Also, it sounds like you are going through some hard times yourself, and maybe you could use someone who has been through it, who can help you at the place on your path, someone who is a bit further down the road to recovery. I say this only b/c it's easy to get dragged back down by someone you are trying to help, especially if they aren't ready to be helped. Don't turn your back on your friend, be there when he needs you, but also don't be tempted by him or his actions to revert to your old ways.

Best of luck, a lot of us have had substance issues in our lives, and I know it's not always easy to stay on a positive path!
 

Vermonster

Active member
Spice I myself am a recovering addict and alcholic. I used cocaine and crack with alchol for many years and eventualy began shooting dope when I was on the brink of losing my mind from staying up days on end puffin hubas, many people tried to help me along the way but I was only saved once I helped myself and realized I was on the fast track to death jail or more rehabs. My advice is to give your buddy suggestions but let him know that is all they are cause you cannot force an an addict to do anything he doesn't want to do. And be there for him if and when he does want help. Other then that not much you can do. Also for yourself have you thought about hittin some AA or NA meetings? They have saved me and helped allot and dealing with other addicts is much better for me then a counselour whose only knowledge is from text books. If you ever wana talk hit me up on PM I would be more then happy to listen or help in anyway I can. And yes your sobriety if number 1 but as they say you can only keep what you have by giving it away. So wanting to help others is the right thought but don't do anything you feel would compromise your sobriety. The best high I get these a days is when a fellow addict tells me that something I shared helped them stay clean for today.

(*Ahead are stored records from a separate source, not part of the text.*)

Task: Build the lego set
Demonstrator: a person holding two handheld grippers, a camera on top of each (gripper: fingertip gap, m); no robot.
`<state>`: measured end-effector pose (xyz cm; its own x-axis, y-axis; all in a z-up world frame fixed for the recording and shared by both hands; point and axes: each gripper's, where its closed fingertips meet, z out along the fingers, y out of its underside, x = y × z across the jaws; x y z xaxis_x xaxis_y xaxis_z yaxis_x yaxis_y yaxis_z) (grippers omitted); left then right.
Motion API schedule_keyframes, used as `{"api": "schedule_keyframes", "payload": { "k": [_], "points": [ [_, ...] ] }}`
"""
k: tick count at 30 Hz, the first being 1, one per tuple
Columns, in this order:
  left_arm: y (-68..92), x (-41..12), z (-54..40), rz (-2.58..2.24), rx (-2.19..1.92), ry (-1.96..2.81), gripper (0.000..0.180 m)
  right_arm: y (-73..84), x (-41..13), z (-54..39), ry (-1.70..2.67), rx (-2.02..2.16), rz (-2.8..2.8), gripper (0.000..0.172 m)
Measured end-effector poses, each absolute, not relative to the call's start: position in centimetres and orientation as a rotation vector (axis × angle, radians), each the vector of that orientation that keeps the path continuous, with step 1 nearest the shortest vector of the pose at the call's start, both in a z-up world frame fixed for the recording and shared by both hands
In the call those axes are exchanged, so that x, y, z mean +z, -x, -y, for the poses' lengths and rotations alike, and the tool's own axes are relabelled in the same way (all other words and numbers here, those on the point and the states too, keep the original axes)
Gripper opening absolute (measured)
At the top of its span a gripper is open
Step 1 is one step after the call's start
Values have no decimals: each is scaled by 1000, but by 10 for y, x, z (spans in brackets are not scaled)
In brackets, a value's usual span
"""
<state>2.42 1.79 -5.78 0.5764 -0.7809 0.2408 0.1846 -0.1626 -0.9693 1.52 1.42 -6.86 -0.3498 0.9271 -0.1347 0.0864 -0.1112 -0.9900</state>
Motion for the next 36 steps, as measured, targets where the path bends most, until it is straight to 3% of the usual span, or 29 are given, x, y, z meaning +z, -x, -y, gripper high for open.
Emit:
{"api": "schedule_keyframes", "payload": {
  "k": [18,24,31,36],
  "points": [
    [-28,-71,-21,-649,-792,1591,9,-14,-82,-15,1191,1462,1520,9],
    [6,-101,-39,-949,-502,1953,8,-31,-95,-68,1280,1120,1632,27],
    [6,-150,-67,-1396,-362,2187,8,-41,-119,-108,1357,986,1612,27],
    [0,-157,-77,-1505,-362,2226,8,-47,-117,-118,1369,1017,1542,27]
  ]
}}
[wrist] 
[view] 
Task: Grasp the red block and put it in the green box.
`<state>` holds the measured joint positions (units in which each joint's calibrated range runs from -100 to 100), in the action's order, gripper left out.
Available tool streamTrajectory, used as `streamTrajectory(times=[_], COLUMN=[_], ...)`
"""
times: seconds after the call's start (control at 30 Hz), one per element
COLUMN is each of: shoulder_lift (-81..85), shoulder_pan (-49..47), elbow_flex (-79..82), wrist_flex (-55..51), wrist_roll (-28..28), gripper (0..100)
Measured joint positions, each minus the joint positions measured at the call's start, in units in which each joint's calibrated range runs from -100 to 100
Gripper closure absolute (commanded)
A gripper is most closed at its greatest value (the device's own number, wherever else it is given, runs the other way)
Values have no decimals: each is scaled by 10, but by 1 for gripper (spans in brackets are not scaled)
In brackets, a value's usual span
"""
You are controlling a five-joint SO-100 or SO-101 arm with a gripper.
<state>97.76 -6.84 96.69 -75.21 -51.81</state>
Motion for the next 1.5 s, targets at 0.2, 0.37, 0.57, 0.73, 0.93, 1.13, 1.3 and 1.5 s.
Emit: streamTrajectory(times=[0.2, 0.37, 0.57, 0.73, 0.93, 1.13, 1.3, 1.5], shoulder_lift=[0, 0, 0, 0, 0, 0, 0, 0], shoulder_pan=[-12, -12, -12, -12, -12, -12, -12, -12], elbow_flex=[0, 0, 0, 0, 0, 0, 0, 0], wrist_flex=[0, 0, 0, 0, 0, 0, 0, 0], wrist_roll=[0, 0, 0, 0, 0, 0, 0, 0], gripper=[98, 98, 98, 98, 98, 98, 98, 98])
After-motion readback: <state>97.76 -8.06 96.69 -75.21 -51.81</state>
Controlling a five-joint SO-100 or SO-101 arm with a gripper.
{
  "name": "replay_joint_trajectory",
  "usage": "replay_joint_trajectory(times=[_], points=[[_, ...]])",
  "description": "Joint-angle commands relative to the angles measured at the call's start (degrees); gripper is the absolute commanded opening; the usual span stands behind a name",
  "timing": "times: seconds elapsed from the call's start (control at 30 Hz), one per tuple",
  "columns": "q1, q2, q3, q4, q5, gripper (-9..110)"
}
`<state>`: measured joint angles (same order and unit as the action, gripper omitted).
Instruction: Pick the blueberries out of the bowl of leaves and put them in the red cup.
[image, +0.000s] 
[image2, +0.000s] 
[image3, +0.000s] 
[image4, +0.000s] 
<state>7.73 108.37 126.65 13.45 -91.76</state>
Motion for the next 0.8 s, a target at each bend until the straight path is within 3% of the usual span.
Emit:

And remember easy does it, don't look at like your never gona drink and drug again just look at like your just not gona drink or drug today and it is allot easier to fathom. One day at a time. Cheesy as they may be these slogans have kept me clean and I was a deplorable bottom of the barrel addict! Good luck.
 

spicecowboy

Active member
Addiction...

Addiction...

Thank you all so much for the kind words!

ILLperception:

You are absolutely right.

I have pretty much willpower, but still there is a chance of being tracked back by spending too much time with him at the moment.

I need people who understand what I´m talking about, people like you and all the others who posted along this thread.

Thank you so much for listening!

The problem is, that all of my closer friends seem to be in serious trouble.

I know what some people may think now:

"Show me your friends, and I tell you who you are!"

But that´s not completely right.

You know, there was a time when we all were a more or less lucky bunch, and looking back at the past really hurts.

One of my best friends for instance suffers from a very severe version of Multiple Sklerosis.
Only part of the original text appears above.